- [Source material]
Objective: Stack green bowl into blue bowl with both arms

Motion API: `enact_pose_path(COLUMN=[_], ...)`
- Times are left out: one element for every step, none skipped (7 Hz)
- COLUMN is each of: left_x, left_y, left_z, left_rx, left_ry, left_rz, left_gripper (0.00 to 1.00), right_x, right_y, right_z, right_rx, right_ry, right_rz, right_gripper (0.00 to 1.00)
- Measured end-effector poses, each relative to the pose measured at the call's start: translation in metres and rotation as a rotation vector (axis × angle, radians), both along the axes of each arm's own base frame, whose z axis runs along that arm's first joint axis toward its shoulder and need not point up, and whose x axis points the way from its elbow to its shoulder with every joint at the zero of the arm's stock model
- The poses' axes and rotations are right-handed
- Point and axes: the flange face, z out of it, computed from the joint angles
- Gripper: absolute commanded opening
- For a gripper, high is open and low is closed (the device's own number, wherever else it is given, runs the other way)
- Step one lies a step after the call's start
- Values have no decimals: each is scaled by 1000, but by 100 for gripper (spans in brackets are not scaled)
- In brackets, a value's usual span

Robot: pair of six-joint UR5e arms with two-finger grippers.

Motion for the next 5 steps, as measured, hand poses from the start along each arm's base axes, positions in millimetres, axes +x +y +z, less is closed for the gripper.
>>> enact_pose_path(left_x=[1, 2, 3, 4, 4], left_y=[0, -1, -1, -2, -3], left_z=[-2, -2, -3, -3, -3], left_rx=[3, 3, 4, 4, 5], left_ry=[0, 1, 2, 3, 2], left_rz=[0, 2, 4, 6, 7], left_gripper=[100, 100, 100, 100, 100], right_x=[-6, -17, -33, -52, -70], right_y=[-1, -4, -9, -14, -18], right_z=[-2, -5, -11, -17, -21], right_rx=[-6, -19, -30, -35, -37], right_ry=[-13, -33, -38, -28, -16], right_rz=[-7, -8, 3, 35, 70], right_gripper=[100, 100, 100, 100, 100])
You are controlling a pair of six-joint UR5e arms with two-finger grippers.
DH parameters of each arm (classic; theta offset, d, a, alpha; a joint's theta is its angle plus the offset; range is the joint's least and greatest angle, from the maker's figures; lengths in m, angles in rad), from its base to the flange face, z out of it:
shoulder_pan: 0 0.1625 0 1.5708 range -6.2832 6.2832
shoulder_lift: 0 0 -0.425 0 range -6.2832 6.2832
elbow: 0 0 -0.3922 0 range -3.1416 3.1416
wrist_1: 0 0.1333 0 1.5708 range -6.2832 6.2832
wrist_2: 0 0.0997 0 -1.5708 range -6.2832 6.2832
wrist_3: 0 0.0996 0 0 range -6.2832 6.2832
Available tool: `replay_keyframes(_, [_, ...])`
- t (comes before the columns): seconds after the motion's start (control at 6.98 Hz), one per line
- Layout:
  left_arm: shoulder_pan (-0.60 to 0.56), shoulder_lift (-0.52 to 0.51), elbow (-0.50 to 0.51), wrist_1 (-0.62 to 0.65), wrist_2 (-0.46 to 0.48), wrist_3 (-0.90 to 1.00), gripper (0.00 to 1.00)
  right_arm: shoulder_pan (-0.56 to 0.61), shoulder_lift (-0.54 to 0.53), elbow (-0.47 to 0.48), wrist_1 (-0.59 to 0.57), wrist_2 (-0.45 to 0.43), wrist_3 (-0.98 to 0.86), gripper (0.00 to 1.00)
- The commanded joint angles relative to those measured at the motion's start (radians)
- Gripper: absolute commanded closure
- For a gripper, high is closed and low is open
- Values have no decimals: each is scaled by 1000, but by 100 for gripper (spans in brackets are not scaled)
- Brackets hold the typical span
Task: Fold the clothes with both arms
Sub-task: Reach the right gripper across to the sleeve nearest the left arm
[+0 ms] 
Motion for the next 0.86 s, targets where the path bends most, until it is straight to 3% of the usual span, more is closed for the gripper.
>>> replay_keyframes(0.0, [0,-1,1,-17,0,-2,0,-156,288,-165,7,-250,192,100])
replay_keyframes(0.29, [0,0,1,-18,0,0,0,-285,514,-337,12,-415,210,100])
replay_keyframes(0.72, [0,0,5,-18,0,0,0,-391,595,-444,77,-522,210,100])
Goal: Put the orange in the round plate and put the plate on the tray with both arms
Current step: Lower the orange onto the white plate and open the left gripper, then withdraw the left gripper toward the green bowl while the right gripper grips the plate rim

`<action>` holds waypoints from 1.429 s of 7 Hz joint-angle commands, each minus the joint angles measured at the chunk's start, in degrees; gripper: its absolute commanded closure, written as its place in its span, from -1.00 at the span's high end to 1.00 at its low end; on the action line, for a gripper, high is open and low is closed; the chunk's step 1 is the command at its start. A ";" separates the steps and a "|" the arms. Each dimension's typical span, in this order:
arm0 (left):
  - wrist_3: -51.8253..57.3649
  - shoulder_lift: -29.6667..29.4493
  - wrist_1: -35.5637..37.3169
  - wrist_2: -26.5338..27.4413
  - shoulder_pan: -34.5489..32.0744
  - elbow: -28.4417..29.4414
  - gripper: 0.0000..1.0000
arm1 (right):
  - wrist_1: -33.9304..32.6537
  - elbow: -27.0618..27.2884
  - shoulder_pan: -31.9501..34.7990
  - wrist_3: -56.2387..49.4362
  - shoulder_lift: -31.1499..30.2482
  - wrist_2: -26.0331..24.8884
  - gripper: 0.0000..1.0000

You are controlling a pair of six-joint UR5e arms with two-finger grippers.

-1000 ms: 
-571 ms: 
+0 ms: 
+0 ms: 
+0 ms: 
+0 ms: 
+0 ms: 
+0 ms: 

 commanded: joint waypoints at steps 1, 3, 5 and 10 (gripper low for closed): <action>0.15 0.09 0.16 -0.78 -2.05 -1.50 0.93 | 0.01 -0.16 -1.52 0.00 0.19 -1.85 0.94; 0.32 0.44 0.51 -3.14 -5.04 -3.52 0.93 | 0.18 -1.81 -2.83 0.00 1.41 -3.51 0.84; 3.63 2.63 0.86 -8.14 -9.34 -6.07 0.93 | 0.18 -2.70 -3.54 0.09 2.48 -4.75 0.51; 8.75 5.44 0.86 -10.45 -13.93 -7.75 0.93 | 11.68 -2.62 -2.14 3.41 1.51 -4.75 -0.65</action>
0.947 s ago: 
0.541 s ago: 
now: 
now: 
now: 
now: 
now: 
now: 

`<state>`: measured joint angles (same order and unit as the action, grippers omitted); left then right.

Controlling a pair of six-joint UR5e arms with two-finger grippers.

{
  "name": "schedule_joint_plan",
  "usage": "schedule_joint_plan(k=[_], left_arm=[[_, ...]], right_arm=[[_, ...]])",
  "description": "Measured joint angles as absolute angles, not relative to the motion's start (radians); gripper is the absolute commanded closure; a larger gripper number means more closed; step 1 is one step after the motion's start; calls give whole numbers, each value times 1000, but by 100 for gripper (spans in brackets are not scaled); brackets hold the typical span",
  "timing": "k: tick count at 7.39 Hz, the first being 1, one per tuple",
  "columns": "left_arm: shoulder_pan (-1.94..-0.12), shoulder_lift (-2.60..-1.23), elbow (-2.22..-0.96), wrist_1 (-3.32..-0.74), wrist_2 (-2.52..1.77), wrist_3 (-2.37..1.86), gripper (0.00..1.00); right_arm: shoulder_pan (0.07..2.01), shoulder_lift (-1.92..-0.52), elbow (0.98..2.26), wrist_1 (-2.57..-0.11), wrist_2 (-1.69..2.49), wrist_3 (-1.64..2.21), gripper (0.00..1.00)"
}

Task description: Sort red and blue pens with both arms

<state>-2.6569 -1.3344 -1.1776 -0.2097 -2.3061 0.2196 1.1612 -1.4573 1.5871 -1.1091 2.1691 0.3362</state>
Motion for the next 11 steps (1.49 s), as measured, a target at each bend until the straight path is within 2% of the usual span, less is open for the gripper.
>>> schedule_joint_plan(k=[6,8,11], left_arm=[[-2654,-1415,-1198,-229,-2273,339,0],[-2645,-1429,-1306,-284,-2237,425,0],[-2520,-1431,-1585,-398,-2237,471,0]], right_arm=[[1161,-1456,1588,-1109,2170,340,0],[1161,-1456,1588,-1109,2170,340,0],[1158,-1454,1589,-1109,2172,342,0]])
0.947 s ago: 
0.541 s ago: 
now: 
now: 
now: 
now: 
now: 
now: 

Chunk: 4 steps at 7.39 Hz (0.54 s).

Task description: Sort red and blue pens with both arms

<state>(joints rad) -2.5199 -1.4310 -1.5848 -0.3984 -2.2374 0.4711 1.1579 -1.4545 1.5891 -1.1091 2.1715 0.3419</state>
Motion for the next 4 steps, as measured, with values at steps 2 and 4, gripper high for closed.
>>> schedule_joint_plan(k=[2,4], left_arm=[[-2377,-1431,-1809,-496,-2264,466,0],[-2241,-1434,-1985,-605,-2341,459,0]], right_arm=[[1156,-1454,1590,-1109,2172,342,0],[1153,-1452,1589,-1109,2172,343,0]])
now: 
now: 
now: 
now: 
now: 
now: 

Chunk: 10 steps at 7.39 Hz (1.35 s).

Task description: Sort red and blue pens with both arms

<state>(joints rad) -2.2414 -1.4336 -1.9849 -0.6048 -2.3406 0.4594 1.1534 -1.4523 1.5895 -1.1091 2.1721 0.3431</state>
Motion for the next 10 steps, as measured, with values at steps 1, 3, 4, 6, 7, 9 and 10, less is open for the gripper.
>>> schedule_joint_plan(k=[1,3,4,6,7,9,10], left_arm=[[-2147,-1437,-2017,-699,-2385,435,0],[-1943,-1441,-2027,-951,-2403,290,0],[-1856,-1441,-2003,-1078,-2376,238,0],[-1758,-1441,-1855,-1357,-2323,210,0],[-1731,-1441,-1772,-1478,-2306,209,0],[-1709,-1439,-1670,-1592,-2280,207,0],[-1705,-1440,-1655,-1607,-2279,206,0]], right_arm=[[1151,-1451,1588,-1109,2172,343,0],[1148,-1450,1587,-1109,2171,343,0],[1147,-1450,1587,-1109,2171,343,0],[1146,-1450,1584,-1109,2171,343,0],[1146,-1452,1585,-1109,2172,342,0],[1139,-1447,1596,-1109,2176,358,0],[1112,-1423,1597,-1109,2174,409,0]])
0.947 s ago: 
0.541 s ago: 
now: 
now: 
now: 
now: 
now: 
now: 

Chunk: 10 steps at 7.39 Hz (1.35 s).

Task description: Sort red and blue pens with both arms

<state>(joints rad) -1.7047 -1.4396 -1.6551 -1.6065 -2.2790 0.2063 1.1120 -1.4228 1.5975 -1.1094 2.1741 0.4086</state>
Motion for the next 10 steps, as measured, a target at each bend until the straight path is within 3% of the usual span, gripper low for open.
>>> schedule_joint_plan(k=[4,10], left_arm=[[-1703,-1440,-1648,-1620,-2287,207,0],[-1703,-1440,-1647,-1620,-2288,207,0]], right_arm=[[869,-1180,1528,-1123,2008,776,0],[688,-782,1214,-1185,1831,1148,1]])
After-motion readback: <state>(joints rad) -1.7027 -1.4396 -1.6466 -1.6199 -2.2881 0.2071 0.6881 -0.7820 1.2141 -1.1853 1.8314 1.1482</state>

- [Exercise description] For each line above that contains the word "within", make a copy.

- [Answer section]
Motion for the next 11 steps (1.49 s), as measured, a target at each bend until the straight path is within 2% of the usual span, less is open for the gripper.
Motion for the next 10 steps, as measured, a target at each bend until the straight path is within 3% of the usual span, gripper low for open.

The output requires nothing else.